--- Activity ---
Go over the entries and report the lines where the word "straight" occurs.

[Data excerpts]
== == ==

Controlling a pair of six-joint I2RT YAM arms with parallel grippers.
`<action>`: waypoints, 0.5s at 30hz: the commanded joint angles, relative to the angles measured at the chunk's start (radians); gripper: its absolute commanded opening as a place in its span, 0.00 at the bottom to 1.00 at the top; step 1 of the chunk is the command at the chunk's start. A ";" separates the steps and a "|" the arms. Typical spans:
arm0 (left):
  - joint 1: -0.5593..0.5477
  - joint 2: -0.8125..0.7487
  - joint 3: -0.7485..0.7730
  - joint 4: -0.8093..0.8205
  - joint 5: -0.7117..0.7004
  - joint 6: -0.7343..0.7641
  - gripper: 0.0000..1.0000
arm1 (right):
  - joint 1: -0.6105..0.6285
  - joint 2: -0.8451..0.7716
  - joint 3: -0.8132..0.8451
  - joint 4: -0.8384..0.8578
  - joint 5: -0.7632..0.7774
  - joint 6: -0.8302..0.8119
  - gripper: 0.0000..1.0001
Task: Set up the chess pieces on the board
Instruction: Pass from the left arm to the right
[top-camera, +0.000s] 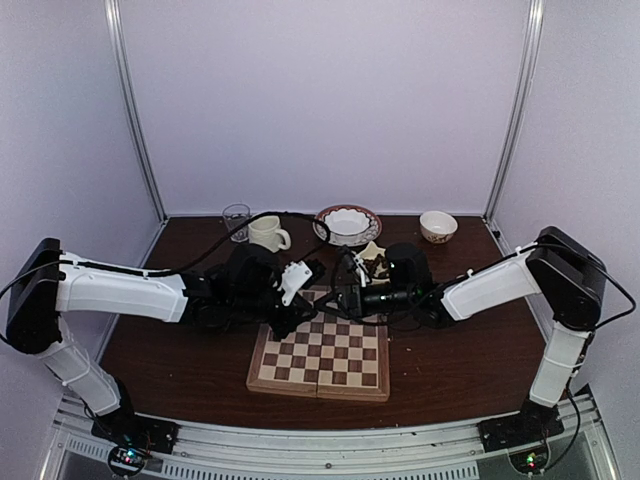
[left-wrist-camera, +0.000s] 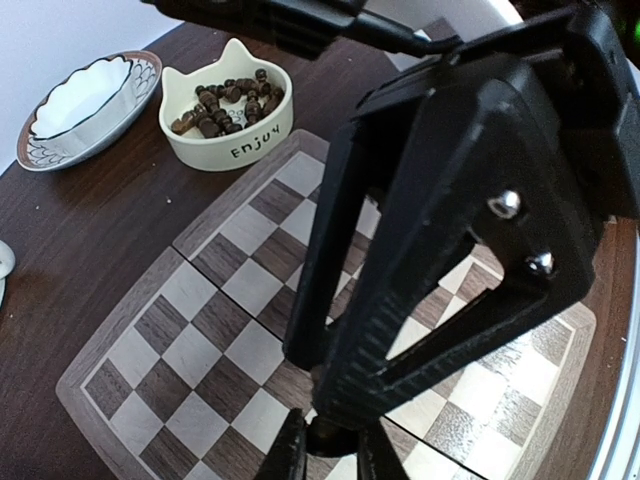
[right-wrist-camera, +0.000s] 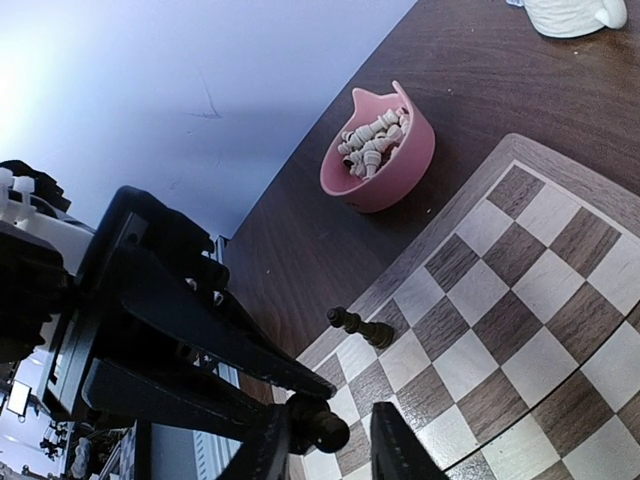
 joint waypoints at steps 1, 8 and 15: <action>-0.005 -0.027 -0.003 0.049 0.004 0.015 0.15 | 0.002 0.010 0.027 0.030 -0.032 0.015 0.26; -0.006 -0.025 -0.003 0.045 -0.036 0.013 0.15 | 0.003 0.017 0.022 0.070 -0.054 0.038 0.23; -0.006 -0.022 -0.001 0.045 -0.036 0.010 0.16 | 0.008 0.022 0.022 0.093 -0.069 0.049 0.10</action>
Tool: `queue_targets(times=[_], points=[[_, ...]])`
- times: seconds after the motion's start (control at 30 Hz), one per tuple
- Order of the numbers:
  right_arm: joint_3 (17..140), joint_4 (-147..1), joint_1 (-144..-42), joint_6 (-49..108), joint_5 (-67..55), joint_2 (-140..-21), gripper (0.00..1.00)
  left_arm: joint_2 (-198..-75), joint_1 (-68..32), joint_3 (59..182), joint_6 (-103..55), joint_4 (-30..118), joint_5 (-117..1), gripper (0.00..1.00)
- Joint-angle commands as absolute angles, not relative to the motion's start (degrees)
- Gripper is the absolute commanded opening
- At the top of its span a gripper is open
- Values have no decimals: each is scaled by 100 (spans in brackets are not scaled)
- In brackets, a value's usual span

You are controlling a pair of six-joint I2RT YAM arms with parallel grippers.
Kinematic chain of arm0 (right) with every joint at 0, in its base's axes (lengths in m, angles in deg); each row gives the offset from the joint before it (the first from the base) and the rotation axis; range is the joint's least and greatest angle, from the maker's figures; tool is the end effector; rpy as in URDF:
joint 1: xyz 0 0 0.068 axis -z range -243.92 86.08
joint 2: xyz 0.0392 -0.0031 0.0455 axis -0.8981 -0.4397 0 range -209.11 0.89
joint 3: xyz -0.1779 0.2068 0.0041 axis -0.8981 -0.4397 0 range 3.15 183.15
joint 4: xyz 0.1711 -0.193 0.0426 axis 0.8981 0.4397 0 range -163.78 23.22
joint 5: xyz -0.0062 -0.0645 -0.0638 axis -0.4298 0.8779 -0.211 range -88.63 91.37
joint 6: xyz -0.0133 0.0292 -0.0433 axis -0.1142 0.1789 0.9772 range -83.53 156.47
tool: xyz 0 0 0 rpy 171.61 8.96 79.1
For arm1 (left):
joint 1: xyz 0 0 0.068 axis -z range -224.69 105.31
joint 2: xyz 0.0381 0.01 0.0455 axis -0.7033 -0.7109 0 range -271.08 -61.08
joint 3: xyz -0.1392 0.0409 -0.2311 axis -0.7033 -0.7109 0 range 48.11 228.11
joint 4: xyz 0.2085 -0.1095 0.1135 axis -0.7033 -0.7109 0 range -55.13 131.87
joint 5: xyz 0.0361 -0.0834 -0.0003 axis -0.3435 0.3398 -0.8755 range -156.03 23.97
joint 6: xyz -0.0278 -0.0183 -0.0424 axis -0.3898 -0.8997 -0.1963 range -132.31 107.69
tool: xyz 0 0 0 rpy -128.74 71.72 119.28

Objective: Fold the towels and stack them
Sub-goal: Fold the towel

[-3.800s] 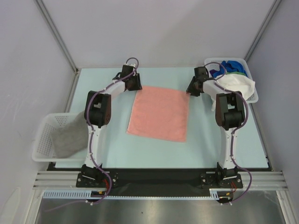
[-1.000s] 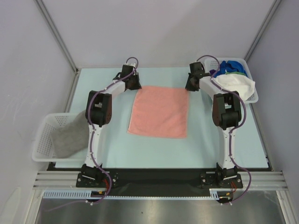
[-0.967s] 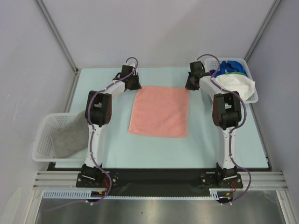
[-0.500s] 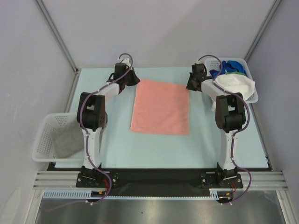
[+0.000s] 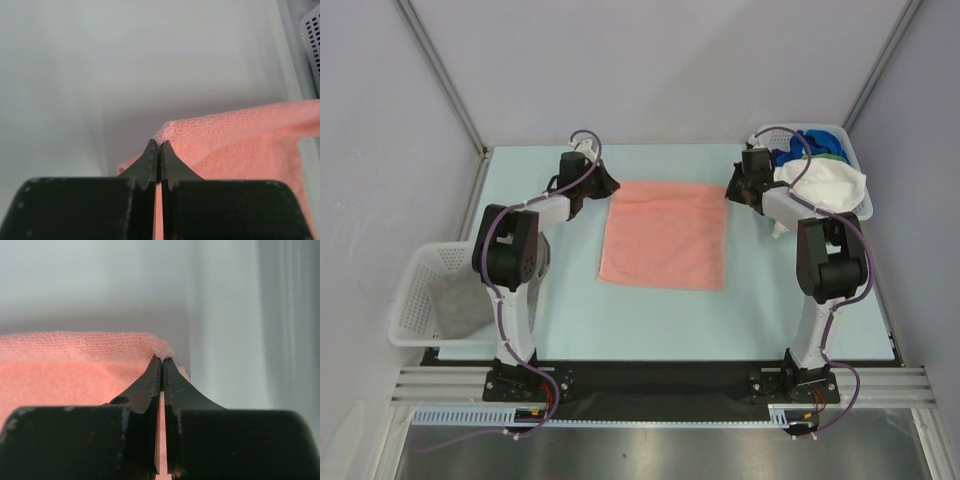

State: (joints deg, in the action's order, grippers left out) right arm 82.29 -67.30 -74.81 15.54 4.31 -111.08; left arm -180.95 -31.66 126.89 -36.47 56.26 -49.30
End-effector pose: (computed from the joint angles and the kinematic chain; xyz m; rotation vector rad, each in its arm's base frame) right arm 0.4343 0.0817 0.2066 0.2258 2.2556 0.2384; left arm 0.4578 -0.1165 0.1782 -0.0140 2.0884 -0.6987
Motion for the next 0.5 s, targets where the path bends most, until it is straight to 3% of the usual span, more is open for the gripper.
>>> queue_targets(times=[0.0, 0.47], points=[[7883, -7316, -7516, 1546, 365, -10582, 0, -17437, -3204, 12327, -3745, 6085, -5003, 0], [6793, -7492, -7763, 1221, 550, -9879, 0, -16374, -3204, 10841, -4122, 6454, -5345, 0]])
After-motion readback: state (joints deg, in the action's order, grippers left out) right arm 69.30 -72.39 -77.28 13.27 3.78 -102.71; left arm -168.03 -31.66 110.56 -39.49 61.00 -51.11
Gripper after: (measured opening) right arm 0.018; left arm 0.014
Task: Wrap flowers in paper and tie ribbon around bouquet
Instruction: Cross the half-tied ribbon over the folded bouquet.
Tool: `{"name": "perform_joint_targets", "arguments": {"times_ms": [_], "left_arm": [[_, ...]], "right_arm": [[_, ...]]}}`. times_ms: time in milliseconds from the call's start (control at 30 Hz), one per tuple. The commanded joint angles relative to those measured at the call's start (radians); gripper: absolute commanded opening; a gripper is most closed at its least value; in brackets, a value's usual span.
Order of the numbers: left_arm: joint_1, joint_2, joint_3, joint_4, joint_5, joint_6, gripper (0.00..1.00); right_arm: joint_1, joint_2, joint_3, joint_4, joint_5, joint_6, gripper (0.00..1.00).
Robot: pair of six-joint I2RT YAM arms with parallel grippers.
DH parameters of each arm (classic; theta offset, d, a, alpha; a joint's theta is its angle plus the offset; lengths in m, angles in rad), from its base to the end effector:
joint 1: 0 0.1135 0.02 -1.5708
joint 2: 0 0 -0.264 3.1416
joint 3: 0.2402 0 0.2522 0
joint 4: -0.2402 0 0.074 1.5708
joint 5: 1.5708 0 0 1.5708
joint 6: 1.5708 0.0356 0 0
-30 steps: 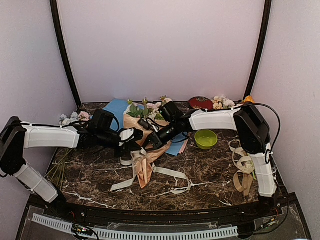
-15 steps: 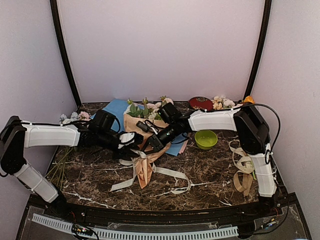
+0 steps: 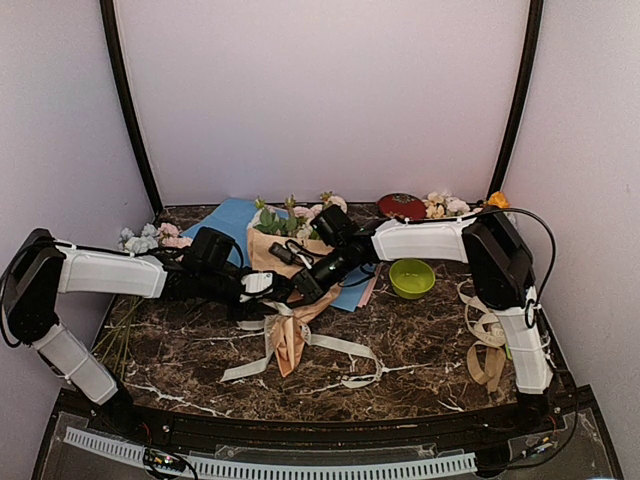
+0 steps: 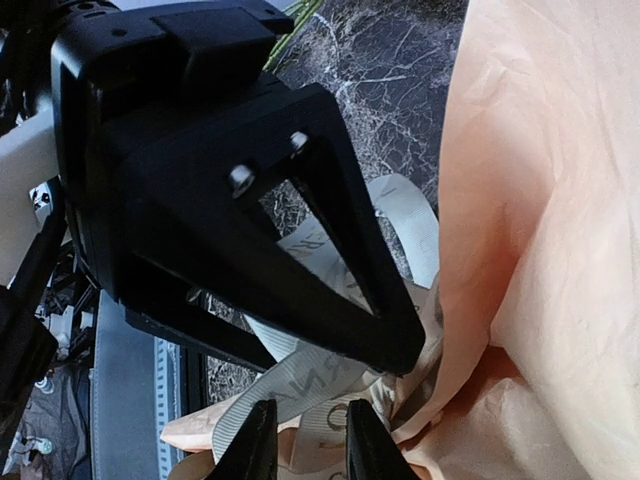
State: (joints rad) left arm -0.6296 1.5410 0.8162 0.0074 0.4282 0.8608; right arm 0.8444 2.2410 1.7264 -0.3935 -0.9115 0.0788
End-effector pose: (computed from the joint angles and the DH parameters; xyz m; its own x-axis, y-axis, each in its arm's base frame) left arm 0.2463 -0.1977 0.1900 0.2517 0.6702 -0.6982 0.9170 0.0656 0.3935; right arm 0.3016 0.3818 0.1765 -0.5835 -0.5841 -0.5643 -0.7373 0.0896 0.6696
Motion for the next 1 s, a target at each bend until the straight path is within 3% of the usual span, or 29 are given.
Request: {"name": "perform_joint_targets", "arguments": {"times_ms": [0,200,300,400,533,633,767,967], "left_arm": [[-0.011,-0.004,-0.031,0.075,-0.030,-0.003,0.25],[-0.013,-0.010,-0.036,0.116,-0.022,-0.038,0.12],[-0.013,-0.015,-0.039,0.125,-0.015,-0.051,0.00],[-0.013,-0.026,-0.049,0.142,-0.012,-0.061,0.00],[-0.013,-0.027,-0.051,0.140,-0.003,-0.064,0.00],[-0.013,-0.024,-0.050,0.132,-0.008,-0.057,0.00],[-0.013,-0.022,-0.049,0.126,-0.025,-0.049,0.00],[-0.013,-0.020,-0.048,0.123,-0.021,-0.049,0.00]], "right_arm": [[0.006,0.028,0.046,-0.038,0.027,-0.034,0.24],[0.007,0.033,0.052,-0.058,0.026,-0.048,0.26],[0.008,0.029,0.045,-0.067,0.052,-0.054,0.27],[0.009,0.019,0.028,-0.050,0.060,-0.050,0.24],[0.005,0.005,0.009,-0.019,0.071,-0.022,0.10],[0.000,-0.016,-0.016,0.017,0.076,0.002,0.08],[-0.015,-0.051,-0.059,0.061,0.079,0.028,0.09],[-0.020,-0.075,-0.085,0.084,0.063,0.043,0.23]]}}
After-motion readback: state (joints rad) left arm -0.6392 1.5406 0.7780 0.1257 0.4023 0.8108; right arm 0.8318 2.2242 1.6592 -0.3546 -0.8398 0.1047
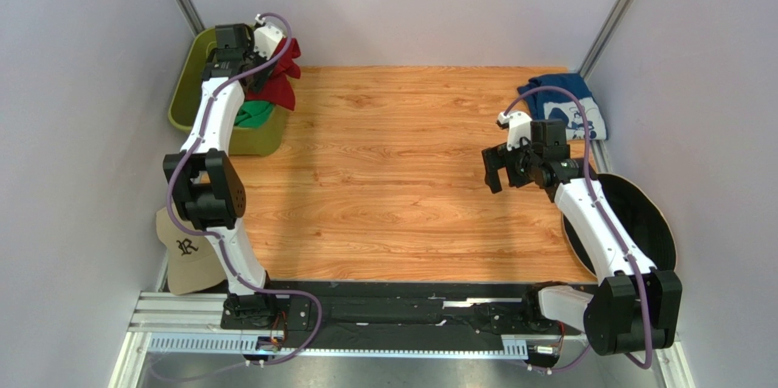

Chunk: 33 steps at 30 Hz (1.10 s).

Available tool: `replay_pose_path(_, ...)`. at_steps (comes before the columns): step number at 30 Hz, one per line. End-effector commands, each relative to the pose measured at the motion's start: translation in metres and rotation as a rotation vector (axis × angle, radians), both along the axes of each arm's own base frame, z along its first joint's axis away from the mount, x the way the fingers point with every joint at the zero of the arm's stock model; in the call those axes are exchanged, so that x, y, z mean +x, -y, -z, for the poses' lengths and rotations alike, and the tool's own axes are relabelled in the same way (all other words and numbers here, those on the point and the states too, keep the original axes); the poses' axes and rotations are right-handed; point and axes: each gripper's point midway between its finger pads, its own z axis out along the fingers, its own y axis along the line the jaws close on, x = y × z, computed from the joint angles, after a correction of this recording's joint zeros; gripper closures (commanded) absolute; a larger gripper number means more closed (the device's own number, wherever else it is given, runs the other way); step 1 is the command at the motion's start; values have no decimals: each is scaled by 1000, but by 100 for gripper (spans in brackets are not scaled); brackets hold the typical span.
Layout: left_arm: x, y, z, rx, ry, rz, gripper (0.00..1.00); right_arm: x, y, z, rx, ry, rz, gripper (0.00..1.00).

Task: Fold and stack the t-shirts
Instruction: Grab the tshirt from the pile

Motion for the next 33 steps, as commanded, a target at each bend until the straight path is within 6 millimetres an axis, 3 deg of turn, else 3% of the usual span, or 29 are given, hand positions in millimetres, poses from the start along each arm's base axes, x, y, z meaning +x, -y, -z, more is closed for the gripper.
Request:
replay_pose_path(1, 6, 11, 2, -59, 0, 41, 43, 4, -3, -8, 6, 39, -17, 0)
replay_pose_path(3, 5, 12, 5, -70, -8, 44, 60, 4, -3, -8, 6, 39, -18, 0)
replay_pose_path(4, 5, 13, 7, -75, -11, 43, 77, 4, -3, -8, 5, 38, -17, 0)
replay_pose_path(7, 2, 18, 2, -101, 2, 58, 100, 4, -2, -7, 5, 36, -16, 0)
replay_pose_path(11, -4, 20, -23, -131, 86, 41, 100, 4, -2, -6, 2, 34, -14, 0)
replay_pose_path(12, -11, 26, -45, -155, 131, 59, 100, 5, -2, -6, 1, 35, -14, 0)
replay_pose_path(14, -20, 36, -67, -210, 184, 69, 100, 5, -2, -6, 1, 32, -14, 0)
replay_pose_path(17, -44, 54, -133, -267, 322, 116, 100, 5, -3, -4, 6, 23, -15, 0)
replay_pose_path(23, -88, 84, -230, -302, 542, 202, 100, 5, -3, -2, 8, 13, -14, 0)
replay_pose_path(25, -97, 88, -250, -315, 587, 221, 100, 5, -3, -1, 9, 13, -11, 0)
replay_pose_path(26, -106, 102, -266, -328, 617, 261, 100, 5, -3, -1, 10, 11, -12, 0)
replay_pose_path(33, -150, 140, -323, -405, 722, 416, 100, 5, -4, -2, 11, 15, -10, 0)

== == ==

--- Expected output ---
Motion for the next 0.5 s, targets where the path bends most, until it is straight to 3% of the usual span, more is open for the gripper.
Motion for the next 1 s, a target at each bend until the straight path is within 3% of the usual span, or 29 are given.
Motion for the next 33 steps, as commanded, a target at each bend until the straight path is within 6 millimetres an axis, 3 deg of turn, else 3% of the usual span, or 29 are given, hand positions in millimetres, poses from the start along each arm's base axes, x, y, z meaning +x, -y, -z, more is closed for the gripper.

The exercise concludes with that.